Based on the two most substantial Trump fiscal initiatives as they have been communicated so far — tax reform and infrastructure spending — Invesco Fixed Income has estimated how they might impact economic growth going forward. The Tax Policy Center estimates that the tax plan alone may increase fiscal spending by around $7 trillion over the next 10 years.1 Infrastructure spending is likely to be a smaller amount. We estimate that the impact of this spending may be to boost gross domestic product (GDP) growth from around 2% currently to around 5% over the short term, under optimistic assumptions.

In our view, however, it is very unlikely that this level of planned fiscal spending will be achieved. Current levels of debt are likely to constrain these spending plans. For example, in the early 1980s, when President Ronald Reagan passed his tax reform, government debt held by the public as a percent of gross domestic product (debt-to-GDP) was around 25%.2 In 2001, when President George W. Bush’s tax cuts were passed, debt-to-GDP was around 30% and projected to fall.3 Current debt-to-GDP is 75% and projected to rise for the foreseeable future.4 While the bond market may likely have little problem financing this level of debt expansion, in our view, the fiscally hawkish segment of the Republican Party may not back it. This means that President-elect Trump could face more limited scope for fiscal expansion than past presidents had.

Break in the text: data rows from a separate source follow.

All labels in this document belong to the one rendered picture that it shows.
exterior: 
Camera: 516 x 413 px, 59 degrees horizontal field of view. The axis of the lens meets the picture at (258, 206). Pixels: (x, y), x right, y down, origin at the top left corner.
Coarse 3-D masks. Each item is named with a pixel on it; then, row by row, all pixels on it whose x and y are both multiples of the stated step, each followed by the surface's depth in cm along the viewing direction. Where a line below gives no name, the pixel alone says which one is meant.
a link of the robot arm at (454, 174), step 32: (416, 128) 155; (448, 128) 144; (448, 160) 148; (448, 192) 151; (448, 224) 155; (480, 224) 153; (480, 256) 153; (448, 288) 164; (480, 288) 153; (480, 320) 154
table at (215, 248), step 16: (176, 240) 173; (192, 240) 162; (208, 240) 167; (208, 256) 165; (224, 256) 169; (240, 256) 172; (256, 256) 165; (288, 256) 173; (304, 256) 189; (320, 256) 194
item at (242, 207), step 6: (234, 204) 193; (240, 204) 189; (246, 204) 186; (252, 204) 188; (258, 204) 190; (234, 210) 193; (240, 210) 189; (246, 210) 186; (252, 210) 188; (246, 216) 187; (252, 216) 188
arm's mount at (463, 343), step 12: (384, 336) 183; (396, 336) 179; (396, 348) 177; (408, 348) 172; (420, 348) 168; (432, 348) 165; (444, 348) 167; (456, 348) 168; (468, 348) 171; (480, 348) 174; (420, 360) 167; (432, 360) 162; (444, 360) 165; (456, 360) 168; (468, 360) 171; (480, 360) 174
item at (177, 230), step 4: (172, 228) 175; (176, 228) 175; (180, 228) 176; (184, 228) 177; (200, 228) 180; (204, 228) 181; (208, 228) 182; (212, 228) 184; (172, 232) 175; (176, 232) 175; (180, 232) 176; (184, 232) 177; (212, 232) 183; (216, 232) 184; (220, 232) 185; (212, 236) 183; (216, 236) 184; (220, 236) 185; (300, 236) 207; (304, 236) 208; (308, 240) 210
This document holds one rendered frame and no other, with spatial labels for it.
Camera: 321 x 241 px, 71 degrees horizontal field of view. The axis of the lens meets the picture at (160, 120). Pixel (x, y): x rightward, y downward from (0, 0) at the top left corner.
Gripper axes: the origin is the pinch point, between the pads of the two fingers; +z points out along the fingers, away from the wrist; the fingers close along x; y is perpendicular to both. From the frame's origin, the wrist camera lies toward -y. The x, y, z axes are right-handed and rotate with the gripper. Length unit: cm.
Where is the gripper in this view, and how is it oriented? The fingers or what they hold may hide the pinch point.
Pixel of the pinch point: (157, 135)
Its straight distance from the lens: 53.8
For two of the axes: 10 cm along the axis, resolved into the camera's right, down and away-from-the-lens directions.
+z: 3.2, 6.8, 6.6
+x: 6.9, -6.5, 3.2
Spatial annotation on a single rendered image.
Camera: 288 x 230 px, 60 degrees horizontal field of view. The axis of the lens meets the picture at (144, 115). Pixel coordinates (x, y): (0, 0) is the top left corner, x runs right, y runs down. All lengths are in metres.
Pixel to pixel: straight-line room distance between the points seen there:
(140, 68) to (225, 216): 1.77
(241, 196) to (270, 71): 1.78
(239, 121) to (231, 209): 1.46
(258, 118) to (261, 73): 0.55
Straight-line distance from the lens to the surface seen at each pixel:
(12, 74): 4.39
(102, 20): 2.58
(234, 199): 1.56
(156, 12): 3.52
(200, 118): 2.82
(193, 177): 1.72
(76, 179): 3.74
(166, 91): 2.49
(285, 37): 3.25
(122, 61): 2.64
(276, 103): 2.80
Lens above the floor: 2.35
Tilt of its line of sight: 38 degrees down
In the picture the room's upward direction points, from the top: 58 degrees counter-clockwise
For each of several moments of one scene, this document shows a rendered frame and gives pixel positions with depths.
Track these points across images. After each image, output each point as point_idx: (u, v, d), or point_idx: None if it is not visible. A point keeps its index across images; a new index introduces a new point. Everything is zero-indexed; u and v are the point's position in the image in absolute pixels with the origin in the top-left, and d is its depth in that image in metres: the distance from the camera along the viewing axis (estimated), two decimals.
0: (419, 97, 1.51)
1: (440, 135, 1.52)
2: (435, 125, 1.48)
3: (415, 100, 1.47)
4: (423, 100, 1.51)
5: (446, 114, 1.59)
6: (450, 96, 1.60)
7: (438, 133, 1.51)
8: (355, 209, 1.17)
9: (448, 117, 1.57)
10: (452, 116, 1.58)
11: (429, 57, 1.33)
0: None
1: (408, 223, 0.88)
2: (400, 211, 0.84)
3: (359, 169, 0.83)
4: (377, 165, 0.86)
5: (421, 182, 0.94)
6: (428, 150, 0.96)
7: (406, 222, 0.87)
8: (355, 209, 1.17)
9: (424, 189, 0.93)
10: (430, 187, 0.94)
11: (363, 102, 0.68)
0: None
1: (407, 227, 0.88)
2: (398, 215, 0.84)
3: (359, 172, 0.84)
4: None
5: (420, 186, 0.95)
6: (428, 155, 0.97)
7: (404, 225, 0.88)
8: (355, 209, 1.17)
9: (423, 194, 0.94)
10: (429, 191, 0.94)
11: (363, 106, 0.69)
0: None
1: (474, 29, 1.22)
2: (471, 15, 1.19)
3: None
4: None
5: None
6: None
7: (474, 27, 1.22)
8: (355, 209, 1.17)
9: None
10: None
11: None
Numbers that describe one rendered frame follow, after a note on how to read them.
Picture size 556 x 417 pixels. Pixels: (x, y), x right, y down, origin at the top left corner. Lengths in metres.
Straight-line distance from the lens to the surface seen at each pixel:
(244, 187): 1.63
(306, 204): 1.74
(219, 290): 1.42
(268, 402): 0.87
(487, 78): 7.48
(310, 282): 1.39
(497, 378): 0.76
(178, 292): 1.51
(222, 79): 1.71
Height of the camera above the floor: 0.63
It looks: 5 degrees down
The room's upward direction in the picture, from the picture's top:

We think a reasonable estimate for what President-elect Trump will likely be able to achieve is closer to around 25% of his proposed fiscal easing. This may amount to around $150 billion in stimulus spending per year over the next 10 years, according to our estimates. Under reasonable assumptions, we estimate that this spending may boost GDP growth by around 0.5% per year in the near term, all else equal. This may still be a fairly significant boost relative to our trend GDP forecast of 1.75%.

Monetary policy response

An important factor in determining the ultimate impact of economic policy changes is the response of monetary policy. Because the US is already close to full employment, the US Federal Reserve (Fed) could raise interest rates more than the expected two hikes to offset fiscal stimulus if it thought the economy was in danger of overheating. If we begin to see increased growth and inflation, the markets may price in a faster pace of Fed tightening, pressuring interest rates up. This could have a direct impact on money market rates, pushing them up higher than most investors currently expect. With Fed Chair Janet Yellen’s term set to expire in February 2018, markets may begin anticipating her successor’s policies as soon as mid-2017. If interest rates drift up and/or markets expect a more hawkish policy stance post-Yellen, this could reduce the effectiveness of fiscal spending and complicate the economic outlook.

We believe there are two key areas to watch in 2017 that will determine performance of risk assets, such as credit assets: Trump’s success in pushing through his fiscal policies along with Fed dynamics. Even if President-elect Trump achieves more than our base case of a $150 billion per year increase in spending over the next 10 years, the Fed may step in to prevent the economy from overheating, which could reduce the overall impact on growth.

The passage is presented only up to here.